Records with duplicate key values to be loaded into the hash

Post by pmadhavi »

Hi

We have a mainframe file which has to be loaded to SQL server.
We have so many processes in between before loading it into the database. There are 5 key columns which have duplicate rows in mainframe file. We need to load all the records to a hashed file. But I think as they are key columns, hashed file wont allow duplicates to be loaded. So some records are getting discarded in this process. I created a new column and made it as a key thinking that now the combination is unique and all the records will be loaded into the hashed file without any problem. But even now I can see some records loss.

Please let me know why is this happening. and How to solve this problem.

Thanks in Advance.
Thanks,
Madhavi
DeepakCorning
Premium Member
Premium Member
Posts: 503
Joined: Wed Jun 29, 2005 8:14 am

Re: Records with duplicate key values to be loaded into the

Post by DeepakCorning »

Here is a workaround -- Assupmtion that I made it you are not using this Hashed file as a Lookup , if yes then this wont work.

Create a Column in the Hashed File called as a counter or something , make it a key and populate it with a System Variable "@INROWNUM" or "@OUTROWNUM". The system variable are dependent on the row number flowing through the job and hence are always unique.
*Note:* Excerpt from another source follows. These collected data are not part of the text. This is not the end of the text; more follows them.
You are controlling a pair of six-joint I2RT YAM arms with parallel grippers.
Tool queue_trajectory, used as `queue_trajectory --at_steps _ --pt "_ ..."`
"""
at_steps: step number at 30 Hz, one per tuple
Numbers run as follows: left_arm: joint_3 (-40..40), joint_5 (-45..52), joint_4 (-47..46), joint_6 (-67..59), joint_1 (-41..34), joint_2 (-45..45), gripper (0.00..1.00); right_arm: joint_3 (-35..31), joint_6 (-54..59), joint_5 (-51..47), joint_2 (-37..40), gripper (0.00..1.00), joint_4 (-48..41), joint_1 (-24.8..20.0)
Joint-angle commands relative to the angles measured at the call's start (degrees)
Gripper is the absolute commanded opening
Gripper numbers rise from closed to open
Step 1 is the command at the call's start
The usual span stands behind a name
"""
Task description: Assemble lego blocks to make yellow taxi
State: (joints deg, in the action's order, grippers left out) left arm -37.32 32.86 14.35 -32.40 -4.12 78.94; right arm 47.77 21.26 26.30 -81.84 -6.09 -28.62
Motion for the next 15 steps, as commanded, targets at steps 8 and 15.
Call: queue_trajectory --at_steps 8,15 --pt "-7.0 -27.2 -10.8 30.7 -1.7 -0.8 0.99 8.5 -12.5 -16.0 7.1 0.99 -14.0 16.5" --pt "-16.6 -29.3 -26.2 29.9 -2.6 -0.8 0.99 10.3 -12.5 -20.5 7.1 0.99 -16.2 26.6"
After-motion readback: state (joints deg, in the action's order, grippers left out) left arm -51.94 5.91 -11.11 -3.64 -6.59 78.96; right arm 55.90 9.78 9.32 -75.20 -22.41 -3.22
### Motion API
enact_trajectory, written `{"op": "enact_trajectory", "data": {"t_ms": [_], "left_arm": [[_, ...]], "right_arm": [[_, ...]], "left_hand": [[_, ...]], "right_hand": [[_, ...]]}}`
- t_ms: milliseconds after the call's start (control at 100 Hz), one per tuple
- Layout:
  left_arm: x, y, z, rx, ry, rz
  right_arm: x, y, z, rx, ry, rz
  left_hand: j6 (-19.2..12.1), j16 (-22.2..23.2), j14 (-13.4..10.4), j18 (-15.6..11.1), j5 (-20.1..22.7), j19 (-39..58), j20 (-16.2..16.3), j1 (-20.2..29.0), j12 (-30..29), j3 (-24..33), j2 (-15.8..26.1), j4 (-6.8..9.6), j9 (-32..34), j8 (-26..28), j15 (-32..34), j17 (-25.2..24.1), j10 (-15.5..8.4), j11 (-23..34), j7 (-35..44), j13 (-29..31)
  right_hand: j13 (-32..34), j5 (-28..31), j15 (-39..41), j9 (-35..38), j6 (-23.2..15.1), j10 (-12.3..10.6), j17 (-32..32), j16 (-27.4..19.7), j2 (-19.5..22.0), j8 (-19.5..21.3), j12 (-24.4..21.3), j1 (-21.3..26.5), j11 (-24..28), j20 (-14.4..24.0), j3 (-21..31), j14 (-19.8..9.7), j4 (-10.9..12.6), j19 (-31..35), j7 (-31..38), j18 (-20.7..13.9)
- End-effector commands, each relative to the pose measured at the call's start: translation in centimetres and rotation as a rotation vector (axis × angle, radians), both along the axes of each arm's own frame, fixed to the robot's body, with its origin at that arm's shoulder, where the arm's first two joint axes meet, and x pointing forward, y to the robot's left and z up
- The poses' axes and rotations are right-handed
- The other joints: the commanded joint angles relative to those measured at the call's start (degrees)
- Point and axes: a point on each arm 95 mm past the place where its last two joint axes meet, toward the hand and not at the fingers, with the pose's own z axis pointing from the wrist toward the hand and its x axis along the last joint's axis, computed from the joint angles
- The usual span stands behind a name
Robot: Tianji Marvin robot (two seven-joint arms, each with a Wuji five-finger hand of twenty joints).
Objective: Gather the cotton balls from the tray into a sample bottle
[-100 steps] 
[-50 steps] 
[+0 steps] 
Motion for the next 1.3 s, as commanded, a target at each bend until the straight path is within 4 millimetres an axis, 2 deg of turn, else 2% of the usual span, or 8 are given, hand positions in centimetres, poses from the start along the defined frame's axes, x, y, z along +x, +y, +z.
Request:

This will aloow to populate everything in Hashed File.
shrey3a
Premium Member
Premium Member
Posts: 234
Joined: Sun Nov 21, 2004 10:41 pm

Re: Records with duplicate key values to be loaded into the

Post by shrey3a »

What is the transformer derivatio for the new Key column u have added make it to @INROWNUM and see if it works

[quote="pmadhavi"]Hi

We have a mainframe file which has to be loaded to SQL server.
We have so many processes in between before loading it into the database. There are 5 key columns which have duplicate rows in mainframe file. We need to load all the records to a hashed file. But I think as they are key columns, hashed file wont allow duplicates to be loaded. So some records are getting discarded in this process. I created a new column and made it as a key thinking that now the combination is unique and all the records will be loaded into the hashed file without any problem. But even now I can see some records loss.

Please let me know why is this happening. and How to solve this problem.

Thanks in Advance.[/quote]
pmadhavi
Charter Member
Charter Member
Posts: 92
Joined: Fri Jan 27, 2006 2:54 pm

Re: Records with duplicate key values to be loaded into the

Post by pmadhavi »

We are going to use the hashed file as look up in the next job.
I created a column and populated @OUTROWNUM to the column and also made the column as key along with other key columns. but still I am not able to populate all the records into the hashed file. few records are getting discarded.
Thanks,
Madhavi
DeepakCorning
Premium Member
Premium Member
Posts: 503
Joined: Wed Jun 29, 2005 8:14 am

Re: Records with duplicate key values to be loaded into the

Post by DeepakCorning »

When you say Discarded do you mean it throws an error in the log file and does not write or it does not populate only??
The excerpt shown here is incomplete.